Le Duc sale de la habitación pensando en aquel día. Al otro lado de la puerta, en la antesala, se cubre los hombros con una capa, se cala un elegante sombrero de copa y coge un bastón. Apoyándose en él, cruza el ostentoso pasillo, baja por la escalinata imperial y sale al exterior por el portón de su palacio, cuyas gruesas puertas son sujetadas por dos criados.
La bulliciosa calle del centro de Madrid le recibe soleada y amable. La gente cruza el empedrado envuelta en sus quehaceres. Un carruaje negro, tirado por dos preciosos sementales de raza andaluza, le aguarda. Los criados de la casa le esperan para despedirse de él.

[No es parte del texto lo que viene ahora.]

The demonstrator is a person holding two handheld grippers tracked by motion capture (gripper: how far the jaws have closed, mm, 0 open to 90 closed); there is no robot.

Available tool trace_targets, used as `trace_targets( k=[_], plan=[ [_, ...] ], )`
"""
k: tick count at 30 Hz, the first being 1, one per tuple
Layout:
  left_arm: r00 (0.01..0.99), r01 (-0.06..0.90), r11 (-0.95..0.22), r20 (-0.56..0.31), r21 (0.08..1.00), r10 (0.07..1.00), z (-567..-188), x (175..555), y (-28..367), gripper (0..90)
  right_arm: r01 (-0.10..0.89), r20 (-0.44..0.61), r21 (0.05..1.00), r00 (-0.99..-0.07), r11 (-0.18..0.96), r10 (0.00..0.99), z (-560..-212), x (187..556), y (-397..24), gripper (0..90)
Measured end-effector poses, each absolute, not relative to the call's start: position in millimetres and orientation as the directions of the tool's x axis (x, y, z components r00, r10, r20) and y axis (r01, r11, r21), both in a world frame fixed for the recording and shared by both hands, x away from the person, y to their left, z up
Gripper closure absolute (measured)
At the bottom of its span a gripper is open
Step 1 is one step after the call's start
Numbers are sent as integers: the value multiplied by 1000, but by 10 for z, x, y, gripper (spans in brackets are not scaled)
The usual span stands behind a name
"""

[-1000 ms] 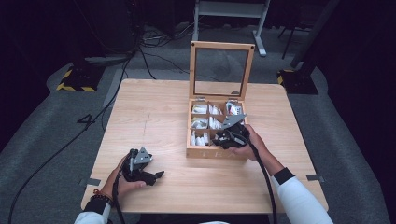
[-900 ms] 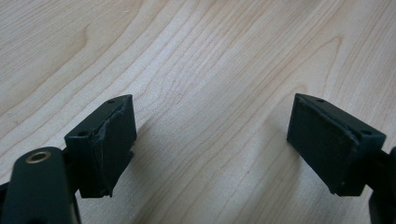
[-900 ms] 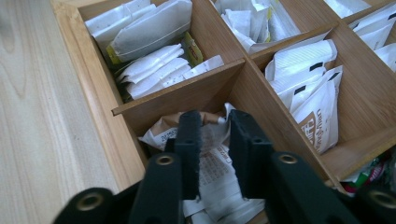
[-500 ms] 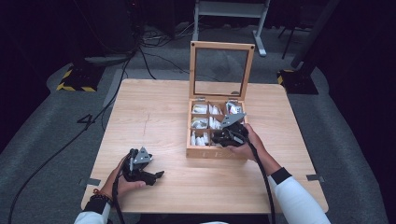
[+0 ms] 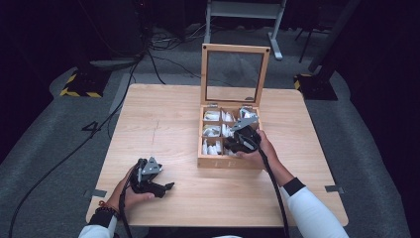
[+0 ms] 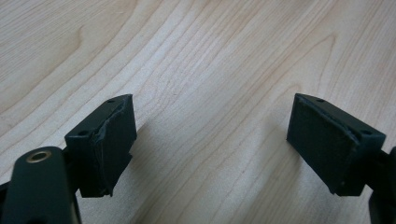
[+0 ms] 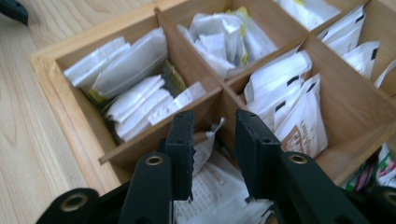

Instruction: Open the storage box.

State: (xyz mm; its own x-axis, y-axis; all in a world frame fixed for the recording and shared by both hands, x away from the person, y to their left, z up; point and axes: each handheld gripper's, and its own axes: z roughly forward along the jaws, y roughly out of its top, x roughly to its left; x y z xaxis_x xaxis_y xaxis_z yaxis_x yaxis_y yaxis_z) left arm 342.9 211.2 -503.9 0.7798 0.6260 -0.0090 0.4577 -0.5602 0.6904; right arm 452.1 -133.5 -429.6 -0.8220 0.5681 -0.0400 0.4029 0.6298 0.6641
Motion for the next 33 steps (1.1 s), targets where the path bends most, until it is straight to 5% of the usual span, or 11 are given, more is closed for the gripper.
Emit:
trace_targets(
  k=[13, 18, 23, 28, 33],
  plan=[
    [787, 450, -565, -8, 692, 617, -5039, 3425, 2099, 162, 510, 67, 573, -809, 641, 584, -4371, 4659, -1296, 680],
    [791, 448, -568, -11, 690, 611, -5038, 3420, 2098, 162, 284, -103, 546, -911, 788, 399, -4337, 4569, -1304, 542],
    [796, 443, -573, -9, 690, 605, -5038, 3424, 2093, 162, 325, -42, 544, -910, 774, 412, -4372, 4632, -1308, 507],
    [798, 443, -570, -15, 692, 603, -5041, 3425, 2085, 162, 473, 133, 507, -869, 721, 476, -4397, 4763, -1325, 508],
    [801, 439, -576, -9, 690, 599, -5038, 3425, 2077, 162, 426, 93, 483, -894, 765, 439, -4412, 4773, -1256, 520]
  ],
)
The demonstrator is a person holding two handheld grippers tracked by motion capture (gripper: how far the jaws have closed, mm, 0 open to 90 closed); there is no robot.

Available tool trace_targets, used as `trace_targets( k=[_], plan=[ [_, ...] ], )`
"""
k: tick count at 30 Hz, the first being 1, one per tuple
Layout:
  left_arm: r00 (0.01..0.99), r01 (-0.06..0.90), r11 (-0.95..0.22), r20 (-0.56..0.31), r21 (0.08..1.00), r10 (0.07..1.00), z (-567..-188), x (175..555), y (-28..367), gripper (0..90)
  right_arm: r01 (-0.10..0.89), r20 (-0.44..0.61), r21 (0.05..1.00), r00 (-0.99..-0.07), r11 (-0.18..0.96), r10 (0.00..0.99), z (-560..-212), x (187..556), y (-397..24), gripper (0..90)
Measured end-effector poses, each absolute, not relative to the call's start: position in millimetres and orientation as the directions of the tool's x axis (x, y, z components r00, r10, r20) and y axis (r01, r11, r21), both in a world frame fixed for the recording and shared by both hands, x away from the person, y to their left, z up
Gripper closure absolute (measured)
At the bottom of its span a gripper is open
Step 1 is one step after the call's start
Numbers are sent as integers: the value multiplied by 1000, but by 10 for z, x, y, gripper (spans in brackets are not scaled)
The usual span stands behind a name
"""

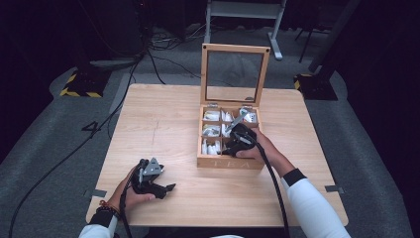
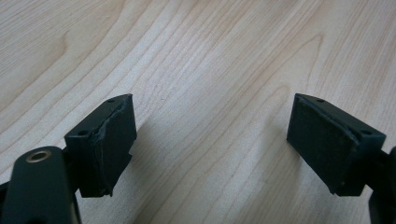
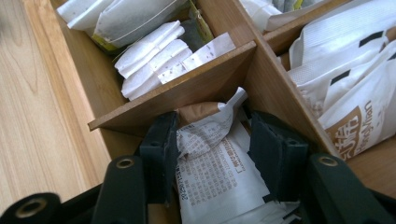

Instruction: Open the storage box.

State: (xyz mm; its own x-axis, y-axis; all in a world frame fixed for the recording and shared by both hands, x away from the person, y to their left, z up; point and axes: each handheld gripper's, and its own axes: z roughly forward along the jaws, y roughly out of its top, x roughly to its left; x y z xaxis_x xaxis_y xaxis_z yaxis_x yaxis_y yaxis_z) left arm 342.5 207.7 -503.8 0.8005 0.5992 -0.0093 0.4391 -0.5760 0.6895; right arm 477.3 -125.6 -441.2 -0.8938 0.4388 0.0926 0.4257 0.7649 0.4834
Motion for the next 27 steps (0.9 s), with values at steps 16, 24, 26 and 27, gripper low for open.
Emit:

Son diez, y Le Duc aprecia caras de tristeza en sus rostros.
Una de las criadas más jóvenes, por la que Le Duc siente mayor aprecio, se le acerca e inclina la cabeza.
—Le deseo un feliz viaje, señor Le Duc.
Él sonríe y le hace alzar la cabeza rozándole el mentón con su guante de cuero. Se va para no volver. Se trata de una decisión que tomó el día que quitó la lámpara de su habitación, el día que quemó la soga que por un momento había rodeado su cuello.
Sonríe y le habla a la joven criada.
—Arriba tenéis un documento con la cesión de mis bienes.
Ella asiente. Desconoce que sus bienes van legados a ella y al resto del servicio. Han sido su única familia los últimos años, los únicos que le han acompañado en su solitario camino al abismo.
Cuando Le Duc se apoya en el primer escalón del carruaje, se da la vuelta y mira a la joven criada.
—Por cierto, me llamo Miguel. Recuérdame como tal.
Pronto las ruedas del carro comienzan a girar y los cascos de las monturas a resonar. Se dirigen a la costa, a tomar un barco que surcará los mares y los océanos y le llevará a una nueva tierra donde quiere volver a empezar. Una tierra lejana donde pueda encontrar aquello de lo que una vez le hablaron y llegó a olvidar.
Miguel solo lleva una pequeña maleta. Con algo de dinero y ropa. Lo suficiente para retomar el camino.